(Data excerpts)

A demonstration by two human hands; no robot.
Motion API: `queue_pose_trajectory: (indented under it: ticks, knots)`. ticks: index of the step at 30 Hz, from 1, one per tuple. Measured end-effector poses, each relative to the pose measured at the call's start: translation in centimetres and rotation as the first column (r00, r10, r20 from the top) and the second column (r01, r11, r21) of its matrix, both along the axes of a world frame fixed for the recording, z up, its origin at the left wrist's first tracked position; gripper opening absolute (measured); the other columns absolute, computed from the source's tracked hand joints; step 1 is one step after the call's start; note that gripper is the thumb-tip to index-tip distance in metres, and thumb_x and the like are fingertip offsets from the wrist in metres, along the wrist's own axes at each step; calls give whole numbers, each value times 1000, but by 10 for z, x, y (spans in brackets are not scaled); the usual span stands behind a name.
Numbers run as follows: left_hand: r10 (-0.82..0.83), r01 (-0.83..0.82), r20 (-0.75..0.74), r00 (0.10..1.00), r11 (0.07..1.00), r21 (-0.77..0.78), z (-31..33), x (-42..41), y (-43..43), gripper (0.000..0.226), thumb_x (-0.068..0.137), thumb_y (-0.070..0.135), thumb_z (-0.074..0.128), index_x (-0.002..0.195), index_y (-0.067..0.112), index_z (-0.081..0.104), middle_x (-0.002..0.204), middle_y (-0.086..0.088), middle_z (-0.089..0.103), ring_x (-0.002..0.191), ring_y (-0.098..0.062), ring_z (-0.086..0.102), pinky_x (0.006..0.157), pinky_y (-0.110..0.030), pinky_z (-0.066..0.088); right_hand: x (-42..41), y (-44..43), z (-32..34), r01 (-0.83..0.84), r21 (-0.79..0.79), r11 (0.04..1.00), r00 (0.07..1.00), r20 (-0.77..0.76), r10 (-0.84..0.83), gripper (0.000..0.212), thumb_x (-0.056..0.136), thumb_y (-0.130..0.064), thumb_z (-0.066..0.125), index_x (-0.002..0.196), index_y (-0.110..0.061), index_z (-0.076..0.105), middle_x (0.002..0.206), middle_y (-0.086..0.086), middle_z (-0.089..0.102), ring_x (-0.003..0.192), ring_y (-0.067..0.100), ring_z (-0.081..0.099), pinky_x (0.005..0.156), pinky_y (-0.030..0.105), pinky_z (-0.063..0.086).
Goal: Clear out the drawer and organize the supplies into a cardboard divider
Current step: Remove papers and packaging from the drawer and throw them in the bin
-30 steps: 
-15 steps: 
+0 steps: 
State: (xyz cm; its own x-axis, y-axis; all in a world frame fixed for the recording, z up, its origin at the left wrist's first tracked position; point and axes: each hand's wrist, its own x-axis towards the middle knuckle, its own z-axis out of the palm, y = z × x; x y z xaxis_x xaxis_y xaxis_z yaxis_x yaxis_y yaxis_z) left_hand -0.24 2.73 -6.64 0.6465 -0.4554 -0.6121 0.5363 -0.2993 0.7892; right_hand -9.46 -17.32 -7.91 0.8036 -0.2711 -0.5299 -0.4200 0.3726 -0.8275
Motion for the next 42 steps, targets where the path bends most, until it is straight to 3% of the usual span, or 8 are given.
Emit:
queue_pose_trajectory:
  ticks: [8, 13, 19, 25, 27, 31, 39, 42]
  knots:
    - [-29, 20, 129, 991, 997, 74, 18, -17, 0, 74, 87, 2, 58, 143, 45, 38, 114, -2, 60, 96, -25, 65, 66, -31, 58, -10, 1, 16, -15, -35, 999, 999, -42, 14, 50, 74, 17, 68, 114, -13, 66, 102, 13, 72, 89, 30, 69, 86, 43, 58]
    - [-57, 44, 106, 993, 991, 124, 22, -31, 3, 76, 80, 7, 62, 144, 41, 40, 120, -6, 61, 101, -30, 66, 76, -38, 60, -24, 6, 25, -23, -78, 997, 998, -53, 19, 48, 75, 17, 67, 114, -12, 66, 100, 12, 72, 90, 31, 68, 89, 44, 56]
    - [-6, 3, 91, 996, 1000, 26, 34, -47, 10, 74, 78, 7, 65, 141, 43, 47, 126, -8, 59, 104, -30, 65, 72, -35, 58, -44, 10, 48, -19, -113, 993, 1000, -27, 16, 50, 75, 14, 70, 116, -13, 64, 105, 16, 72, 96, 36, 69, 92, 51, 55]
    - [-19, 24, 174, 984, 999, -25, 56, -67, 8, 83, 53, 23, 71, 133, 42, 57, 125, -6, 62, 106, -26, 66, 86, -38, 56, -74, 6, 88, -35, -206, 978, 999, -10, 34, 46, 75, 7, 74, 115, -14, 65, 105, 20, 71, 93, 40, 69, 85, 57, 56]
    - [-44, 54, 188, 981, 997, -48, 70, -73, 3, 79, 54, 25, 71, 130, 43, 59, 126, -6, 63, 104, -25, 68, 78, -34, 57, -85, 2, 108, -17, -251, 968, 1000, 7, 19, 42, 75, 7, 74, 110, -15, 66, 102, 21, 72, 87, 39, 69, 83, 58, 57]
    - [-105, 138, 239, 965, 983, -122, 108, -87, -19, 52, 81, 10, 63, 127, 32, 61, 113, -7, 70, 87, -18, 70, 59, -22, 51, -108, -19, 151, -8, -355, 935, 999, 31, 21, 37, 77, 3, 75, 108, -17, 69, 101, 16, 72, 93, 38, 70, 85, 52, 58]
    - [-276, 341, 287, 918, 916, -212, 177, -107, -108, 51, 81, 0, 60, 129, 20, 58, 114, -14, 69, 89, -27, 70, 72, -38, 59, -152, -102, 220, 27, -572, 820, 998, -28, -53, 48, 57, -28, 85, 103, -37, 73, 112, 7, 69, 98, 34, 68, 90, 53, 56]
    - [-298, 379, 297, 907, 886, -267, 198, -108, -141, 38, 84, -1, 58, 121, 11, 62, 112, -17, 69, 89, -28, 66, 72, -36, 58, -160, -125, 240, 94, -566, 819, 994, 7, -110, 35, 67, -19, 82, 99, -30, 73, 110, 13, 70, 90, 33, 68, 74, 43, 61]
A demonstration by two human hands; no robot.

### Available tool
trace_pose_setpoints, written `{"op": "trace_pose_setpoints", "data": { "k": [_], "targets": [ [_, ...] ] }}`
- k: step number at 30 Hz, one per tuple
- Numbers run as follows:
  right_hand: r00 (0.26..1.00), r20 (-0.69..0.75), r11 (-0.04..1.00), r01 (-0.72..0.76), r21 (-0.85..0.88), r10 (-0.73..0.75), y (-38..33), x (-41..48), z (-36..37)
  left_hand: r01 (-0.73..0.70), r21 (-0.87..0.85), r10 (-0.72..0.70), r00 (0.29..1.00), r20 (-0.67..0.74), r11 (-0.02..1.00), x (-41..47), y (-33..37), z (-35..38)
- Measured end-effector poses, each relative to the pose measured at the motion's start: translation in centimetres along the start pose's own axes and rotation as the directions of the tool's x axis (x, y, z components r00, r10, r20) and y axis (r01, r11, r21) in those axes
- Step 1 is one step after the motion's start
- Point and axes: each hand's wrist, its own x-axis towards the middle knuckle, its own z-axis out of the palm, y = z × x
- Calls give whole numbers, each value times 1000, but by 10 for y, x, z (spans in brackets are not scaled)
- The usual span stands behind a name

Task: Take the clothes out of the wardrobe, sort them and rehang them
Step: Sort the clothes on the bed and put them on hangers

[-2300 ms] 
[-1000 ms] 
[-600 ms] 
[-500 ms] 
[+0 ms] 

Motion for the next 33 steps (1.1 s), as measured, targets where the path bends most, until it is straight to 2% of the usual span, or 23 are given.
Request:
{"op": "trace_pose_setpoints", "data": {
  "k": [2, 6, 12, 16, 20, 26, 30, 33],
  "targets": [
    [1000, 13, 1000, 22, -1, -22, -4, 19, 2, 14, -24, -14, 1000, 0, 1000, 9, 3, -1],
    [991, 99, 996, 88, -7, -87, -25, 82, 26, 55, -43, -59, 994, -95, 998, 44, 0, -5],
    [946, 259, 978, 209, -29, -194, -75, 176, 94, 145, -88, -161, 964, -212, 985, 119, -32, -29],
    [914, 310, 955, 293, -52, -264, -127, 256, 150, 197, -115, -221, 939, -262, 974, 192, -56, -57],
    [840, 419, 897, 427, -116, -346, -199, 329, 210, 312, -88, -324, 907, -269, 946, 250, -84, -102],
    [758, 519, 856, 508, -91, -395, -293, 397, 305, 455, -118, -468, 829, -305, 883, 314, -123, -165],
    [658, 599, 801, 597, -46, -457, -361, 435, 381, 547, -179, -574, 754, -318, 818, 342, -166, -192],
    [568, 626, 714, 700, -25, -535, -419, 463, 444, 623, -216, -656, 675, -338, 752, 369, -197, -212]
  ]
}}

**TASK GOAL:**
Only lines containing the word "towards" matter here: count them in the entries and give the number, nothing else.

**RESPONSE AREA:**
2